What is it about community and our environment that propels you to be hands on in participating in volunteer work?
I feel community is part of life’s magic. We need it to breathe to survive this world we live in today. This past year was a great teacher in how we react and how quickly we can adjust to drastic changes. How we can build family around us to support one another when the government can’t. To feed each other and offer work/support to our friends/small businesses alike. To me community is all we have so whatever I can do to be of service is what feels most authentic to my being.
Your silversmith work and woodworking are entirely hands-on disciplines. When did you first feel compelled to explore these two mediums? How do they differ and how are they alike?
They both kind of started around 2016/2017. I had a lot of free time on my hands with a business that was thriving in Manhattan, while living in Venice beach, so I started to pick up some hobbies. The rings all started in my friend Tini’s shop on Abbot Kinney. She had some lost wax and everything a jeweler could ever want and told me to have at it. So I did. I fell in love with it the very first day. It came naturally to me, felt like an organic process.
The same thing happened with woodworking. I made a bench and that was it. I fell in love and couldn’t stop making things: tables, benches, desks and more. These two things feel similar and familiar to me.

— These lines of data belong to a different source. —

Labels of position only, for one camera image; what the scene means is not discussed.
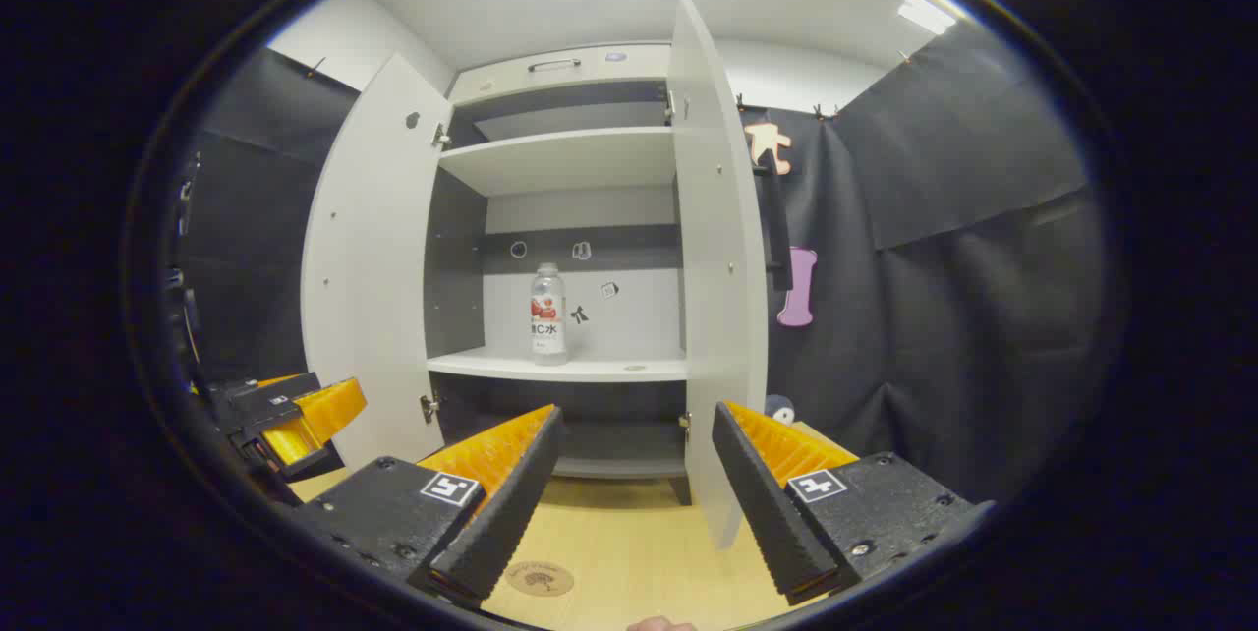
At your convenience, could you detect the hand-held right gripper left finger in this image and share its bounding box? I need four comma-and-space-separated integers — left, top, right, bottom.
290, 403, 566, 612

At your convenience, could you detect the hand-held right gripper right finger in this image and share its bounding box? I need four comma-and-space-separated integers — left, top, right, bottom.
710, 400, 994, 607

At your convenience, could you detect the round cork coaster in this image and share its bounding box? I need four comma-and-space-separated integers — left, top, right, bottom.
505, 560, 576, 599

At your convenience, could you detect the white cabinet door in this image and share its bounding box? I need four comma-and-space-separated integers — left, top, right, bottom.
300, 51, 455, 473
666, 0, 770, 550

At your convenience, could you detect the clear bottle with red label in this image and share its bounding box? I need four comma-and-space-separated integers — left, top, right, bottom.
531, 263, 568, 367

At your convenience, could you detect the white cabinet drawer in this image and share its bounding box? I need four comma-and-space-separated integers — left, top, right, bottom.
450, 43, 672, 107

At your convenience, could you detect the black backdrop cloth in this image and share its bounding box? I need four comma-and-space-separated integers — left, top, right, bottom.
172, 17, 1112, 514

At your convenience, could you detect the ceiling light panel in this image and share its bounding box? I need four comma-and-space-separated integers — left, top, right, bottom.
896, 0, 957, 35

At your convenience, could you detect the black door handle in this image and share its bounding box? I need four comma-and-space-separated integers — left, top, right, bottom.
752, 164, 795, 293

Like I was made to work with my hands. The textures, the feel of metal and wood, I simply love it. I really enjoy the ability to make what I need. I don’t have to buy much, which means less waste. I’m a big fan of using less. I use recycled gold/metal and reclaimed wood.
I am attempting to start combining the two mediums at some point. Metal and wood are a good marriage and I’m in search of something more sculpture like, more art pieces. We’ll see where that takes me. In the meantime I’m just enjoying the slow pace. Embracing this time to create. I’m very much a writer of poetry at heart but working with my hands is a must. Anything to express art in some form.
While observing safer at home guidelines do you find that there’s an ebb and flow to creating? Is there an impulse to start a project or does the inspiration gradually come to you?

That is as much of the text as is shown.